Pushing for greater transparency
Reporting on the Sullivan trial, one media outlet quoted a security expert as saying that handling hackers often occurs “in the shadows.” There are many problems with doing business under the cover of darkness, and one of them is that your own actions are obscured and left open to later interpretation by other hostile parties. To protect themselves, CISOs are likely to press for greater transparency at all levels, so there’s no guessing or finger-pointing later on.
Insisting on greater legal protections
The Sullivan case made it clear that corporate counsel is there to protect the company—not individual members of a leadership team. If the FTC, DOJ, or other law enforcement/regulatory entity comes knocking, CISOs will likely want to consult their own legal representation before talking to anyone and will insist on having their attorney present during any conversations with them.
In addition, we can expect to see CISOs advocating for organizational changes that will help ensure they’re protected in the event of a breach.
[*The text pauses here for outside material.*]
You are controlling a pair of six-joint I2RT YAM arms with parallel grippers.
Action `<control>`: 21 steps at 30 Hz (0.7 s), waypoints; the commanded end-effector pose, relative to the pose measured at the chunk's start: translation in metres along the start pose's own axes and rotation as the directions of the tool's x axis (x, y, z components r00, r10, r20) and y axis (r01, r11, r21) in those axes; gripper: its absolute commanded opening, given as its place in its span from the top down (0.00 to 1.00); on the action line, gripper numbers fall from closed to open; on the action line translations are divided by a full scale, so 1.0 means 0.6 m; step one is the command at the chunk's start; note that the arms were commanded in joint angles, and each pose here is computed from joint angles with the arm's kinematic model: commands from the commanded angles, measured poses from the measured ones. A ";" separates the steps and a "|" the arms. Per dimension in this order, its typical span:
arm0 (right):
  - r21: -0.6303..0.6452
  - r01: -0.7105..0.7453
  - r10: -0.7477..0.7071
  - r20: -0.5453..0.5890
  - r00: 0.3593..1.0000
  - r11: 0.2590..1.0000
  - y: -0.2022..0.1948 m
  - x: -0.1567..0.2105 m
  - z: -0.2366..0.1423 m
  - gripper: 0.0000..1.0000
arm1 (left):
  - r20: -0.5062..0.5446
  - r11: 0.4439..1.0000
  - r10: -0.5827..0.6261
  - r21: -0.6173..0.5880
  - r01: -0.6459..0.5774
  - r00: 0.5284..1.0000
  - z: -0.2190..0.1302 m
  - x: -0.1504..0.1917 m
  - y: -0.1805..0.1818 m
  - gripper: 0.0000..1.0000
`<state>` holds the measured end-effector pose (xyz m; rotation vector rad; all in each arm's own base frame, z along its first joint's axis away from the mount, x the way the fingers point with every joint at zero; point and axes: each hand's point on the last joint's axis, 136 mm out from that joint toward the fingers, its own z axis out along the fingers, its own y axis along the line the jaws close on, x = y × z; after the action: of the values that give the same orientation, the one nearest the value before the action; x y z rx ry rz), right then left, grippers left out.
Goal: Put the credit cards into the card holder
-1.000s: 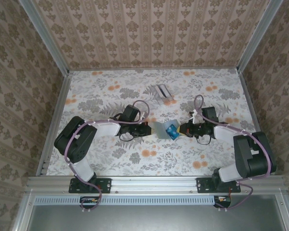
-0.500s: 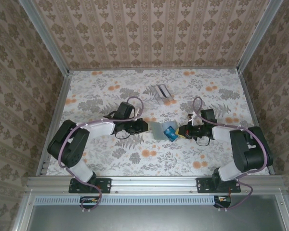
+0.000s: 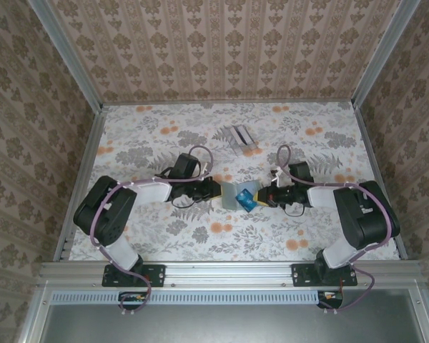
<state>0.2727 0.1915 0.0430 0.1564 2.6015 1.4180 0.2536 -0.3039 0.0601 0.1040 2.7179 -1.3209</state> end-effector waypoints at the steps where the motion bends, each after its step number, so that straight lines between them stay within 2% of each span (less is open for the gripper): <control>1: 0.013 -0.005 0.005 -0.007 1.000 1.000 0.000 -0.009 0.015 1.00 | -0.027 0.999 -0.021 -0.034 0.020 0.999 -0.004 0.005 0.018 0.90; 8: 0.037 -0.022 0.021 0.018 1.000 0.999 -0.003 -0.039 0.025 1.00 | -0.039 0.992 -0.037 -0.126 0.031 0.999 0.006 -0.003 0.056 0.95; 12: 0.075 -0.022 0.020 0.028 0.999 0.997 -0.003 -0.042 0.033 0.95 | -0.079 0.978 -0.092 -0.192 0.076 0.993 0.009 -0.001 0.094 0.99; 14: 0.115 -0.028 0.023 0.043 0.999 0.993 -0.007 -0.041 0.038 0.95 | -0.080 0.978 -0.100 -0.189 0.084 0.992 0.010 -0.004 0.098 1.00; 16: 0.138 -0.034 0.024 0.074 0.997 0.990 -0.010 -0.043 0.042 0.88 | -0.079 0.979 -0.098 -0.186 0.082 0.992 0.009 -0.007 0.096 1.00; 21: 0.200 -0.021 0.002 0.095 0.995 0.980 -0.012 -0.047 0.060 0.87 | -0.088 0.981 -0.093 -0.178 0.076 0.992 0.010 -0.013 0.090 1.00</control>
<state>0.2955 0.2154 0.0284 0.1991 2.6600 1.2341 0.2663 -0.2790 0.0204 0.0235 2.9074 -1.1482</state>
Often a CISO is not an officer of the company, which means the law treats them differently than it does others in the C-suite. Look for more CISOs to insist on Director’s & Officer’s Insurance as a condition of taking (or remaining in) the job.
Quitting in the face of ethical compromise
CISO certifications come with a set of professional principles we must abide by, on top of our own personal integrity and principles. Even if the CEO and corporate counsel think it’s fine to withhold information from investigators, CISOs will find it hard to go along with that consensus when the potential consequences are so personally and professionally devastating. Expect to see more resignations from CISOs when their ethics are challenged—even on a purely practical level it’s easier to find a new position with your hands clean than it is to recover from scandal and prosecution.
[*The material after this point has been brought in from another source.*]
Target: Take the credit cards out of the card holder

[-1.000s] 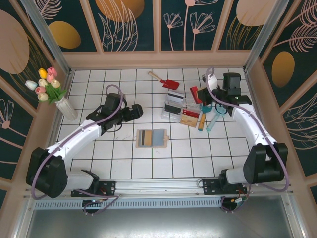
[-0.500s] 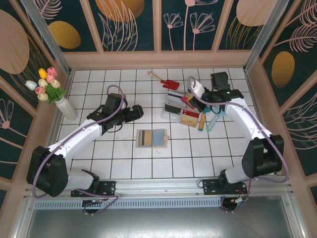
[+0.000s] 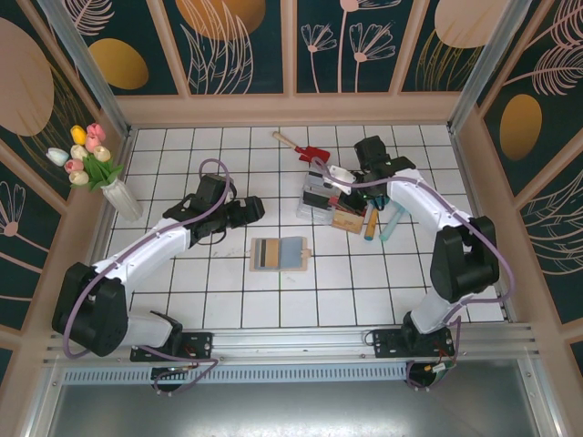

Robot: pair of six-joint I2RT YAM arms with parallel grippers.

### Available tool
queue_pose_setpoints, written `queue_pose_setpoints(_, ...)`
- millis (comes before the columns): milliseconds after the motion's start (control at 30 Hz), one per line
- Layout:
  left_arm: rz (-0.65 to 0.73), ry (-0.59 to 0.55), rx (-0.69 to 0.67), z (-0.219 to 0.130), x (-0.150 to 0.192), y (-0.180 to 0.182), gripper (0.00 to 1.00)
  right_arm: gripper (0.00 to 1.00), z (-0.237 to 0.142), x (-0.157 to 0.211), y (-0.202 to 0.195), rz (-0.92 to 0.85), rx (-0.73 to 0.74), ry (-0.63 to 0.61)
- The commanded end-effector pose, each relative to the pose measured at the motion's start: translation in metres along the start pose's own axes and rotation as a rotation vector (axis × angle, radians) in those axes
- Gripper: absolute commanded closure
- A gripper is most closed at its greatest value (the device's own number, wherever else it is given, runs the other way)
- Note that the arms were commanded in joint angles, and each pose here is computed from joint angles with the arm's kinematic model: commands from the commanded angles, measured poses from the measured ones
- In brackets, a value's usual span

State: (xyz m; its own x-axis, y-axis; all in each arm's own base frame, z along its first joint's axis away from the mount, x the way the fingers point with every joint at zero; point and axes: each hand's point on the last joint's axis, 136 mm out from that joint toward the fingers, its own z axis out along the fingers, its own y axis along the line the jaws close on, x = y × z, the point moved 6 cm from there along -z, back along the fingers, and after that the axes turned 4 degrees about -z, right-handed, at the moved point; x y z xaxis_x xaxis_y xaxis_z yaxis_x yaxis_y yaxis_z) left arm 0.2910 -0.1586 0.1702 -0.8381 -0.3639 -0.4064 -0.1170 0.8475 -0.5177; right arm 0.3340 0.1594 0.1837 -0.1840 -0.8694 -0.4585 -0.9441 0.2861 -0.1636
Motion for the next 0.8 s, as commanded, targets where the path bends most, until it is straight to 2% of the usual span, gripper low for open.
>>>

Establishing formal escalation processes and procedures within the organization
Even though I’m leaving this prediction for last, it is perhaps the most critical step CISOs can take. The testimony in the case I described above showed a culture where the CISO had leeway to self-interpret the company’s security policies, and informal conversations took the place of robust processes. To protect themselves in the future, CISOs might insist that strong measures be in place to determine the impact of a breach, which in turn determines the escalation process. Those processes will ensure that certain team members and members of the board are automatically informed, and the CISO will document the steps they took at every stage.
These are just some of the approaches I’ve been hearing CISOs discuss. It’s also possible that the Sullivan conviction was an anomaly, and the risk they face won’t be as severe as some fear. But will CISOs want to roll those dice? Given that our role is to anticipate what could go wrong and have appropriate measures in place, I suspect they will choose to err on the side of greater personal security.